Write out exactly the lines below that run from the one containing "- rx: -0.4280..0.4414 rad" through the one containing "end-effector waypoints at", both included, with no other lines.

**RECORDS FOR PROCESSING**.
===

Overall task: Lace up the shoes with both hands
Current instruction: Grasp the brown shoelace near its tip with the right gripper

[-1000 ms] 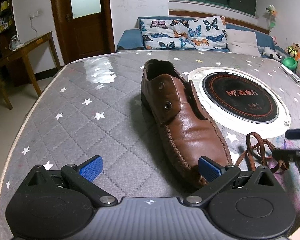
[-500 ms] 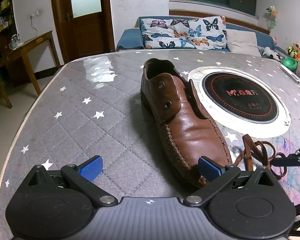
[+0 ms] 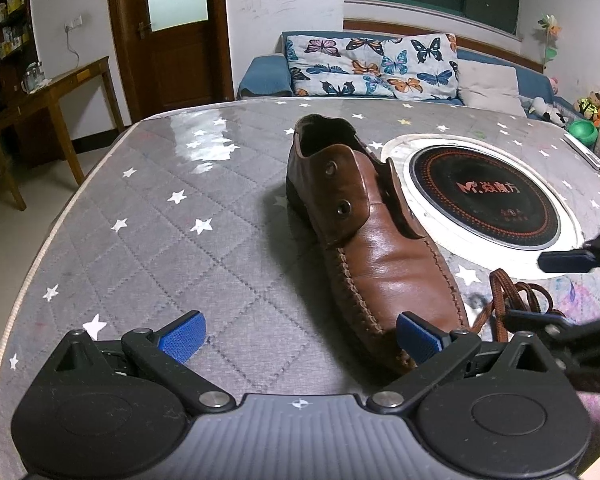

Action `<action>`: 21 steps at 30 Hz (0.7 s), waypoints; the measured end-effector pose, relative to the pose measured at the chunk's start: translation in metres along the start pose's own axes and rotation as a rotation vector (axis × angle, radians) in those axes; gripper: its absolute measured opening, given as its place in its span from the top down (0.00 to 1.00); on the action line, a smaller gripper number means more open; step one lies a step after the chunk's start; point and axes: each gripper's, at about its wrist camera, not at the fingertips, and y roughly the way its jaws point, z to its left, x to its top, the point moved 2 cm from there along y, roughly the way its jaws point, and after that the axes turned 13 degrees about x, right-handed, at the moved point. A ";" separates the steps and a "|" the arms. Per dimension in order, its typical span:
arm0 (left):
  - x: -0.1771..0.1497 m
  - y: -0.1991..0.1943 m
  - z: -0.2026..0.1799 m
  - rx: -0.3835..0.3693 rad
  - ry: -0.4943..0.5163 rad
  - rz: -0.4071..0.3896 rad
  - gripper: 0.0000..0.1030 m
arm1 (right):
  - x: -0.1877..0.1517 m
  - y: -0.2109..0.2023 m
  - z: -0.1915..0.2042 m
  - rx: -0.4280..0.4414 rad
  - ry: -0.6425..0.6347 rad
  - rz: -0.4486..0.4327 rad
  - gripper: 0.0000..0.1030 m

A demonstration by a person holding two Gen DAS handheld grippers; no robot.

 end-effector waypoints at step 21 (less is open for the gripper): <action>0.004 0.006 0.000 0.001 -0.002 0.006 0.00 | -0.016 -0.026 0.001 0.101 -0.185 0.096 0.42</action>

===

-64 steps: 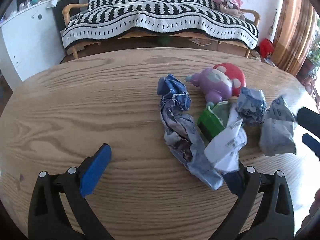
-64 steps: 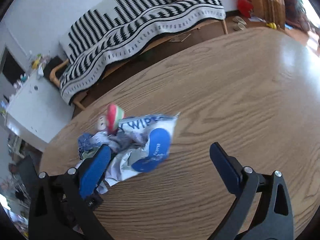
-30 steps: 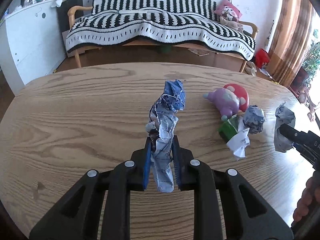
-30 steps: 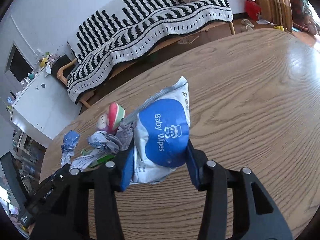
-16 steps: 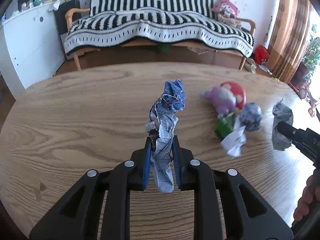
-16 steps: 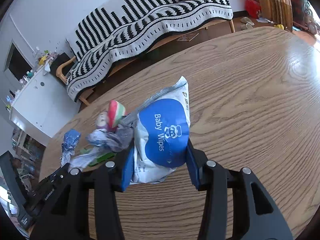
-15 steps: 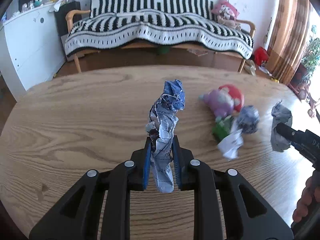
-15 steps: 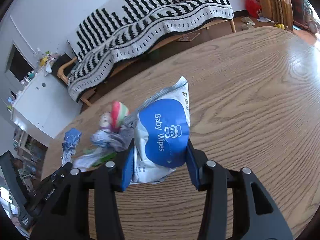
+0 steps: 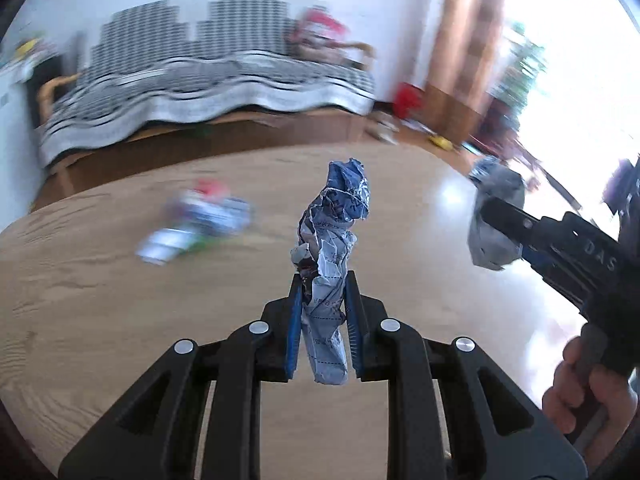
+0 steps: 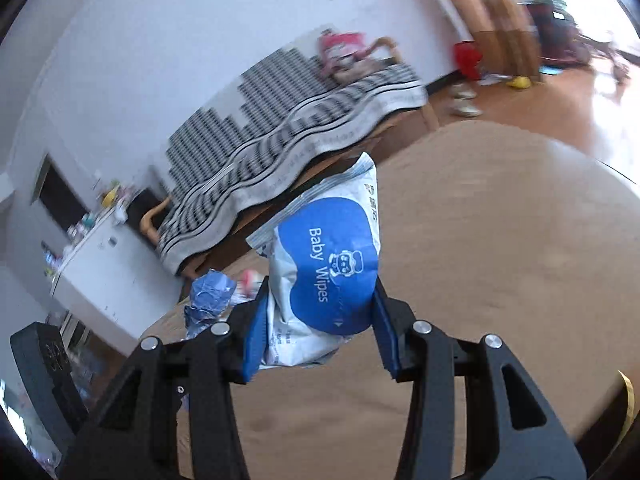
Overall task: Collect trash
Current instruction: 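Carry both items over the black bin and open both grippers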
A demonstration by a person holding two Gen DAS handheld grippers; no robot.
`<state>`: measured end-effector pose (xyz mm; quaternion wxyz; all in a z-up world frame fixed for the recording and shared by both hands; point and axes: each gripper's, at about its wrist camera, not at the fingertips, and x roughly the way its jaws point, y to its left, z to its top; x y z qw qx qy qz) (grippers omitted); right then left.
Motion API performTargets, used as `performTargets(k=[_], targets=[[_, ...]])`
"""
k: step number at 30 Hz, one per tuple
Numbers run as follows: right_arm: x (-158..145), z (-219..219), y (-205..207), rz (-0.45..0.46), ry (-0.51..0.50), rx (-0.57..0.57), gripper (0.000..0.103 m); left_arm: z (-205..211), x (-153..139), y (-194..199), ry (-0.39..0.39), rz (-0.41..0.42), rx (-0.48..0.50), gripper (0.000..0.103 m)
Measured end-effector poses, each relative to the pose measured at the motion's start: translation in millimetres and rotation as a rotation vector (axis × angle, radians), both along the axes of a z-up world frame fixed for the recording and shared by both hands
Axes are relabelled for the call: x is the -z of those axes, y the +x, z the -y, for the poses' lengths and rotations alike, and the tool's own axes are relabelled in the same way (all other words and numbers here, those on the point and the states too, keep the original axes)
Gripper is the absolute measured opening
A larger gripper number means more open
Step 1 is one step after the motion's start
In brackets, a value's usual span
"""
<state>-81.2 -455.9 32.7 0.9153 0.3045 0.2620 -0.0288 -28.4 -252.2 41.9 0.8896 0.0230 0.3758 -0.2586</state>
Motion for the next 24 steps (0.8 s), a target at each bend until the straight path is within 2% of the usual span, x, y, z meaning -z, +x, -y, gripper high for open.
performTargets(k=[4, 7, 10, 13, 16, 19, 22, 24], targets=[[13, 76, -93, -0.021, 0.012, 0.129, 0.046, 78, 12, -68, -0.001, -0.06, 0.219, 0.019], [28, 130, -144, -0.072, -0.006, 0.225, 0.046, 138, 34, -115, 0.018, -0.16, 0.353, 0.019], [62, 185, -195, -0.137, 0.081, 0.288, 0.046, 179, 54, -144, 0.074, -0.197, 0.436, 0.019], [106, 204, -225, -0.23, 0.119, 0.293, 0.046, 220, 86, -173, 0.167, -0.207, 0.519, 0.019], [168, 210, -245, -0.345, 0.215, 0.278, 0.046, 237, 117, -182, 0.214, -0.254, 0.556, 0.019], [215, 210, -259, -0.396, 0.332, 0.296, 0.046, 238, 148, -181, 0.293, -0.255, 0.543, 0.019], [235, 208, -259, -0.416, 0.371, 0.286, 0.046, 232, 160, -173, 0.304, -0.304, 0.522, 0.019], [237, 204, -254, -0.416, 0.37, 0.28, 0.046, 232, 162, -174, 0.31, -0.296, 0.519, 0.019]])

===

**REPLY TO THE TASK**.
  - rx: -0.4280..0.4414 rad
  - ry: -0.6425..0.6347 rad
  - rz: -0.4486..0.4327 rad
  - gripper: 0.0000..0.1030 m

A demonstration by a person holding two Gen DAS handheld grippers; no robot.

 end-effector waypoints at step 21 (less is open for the gripper): <action>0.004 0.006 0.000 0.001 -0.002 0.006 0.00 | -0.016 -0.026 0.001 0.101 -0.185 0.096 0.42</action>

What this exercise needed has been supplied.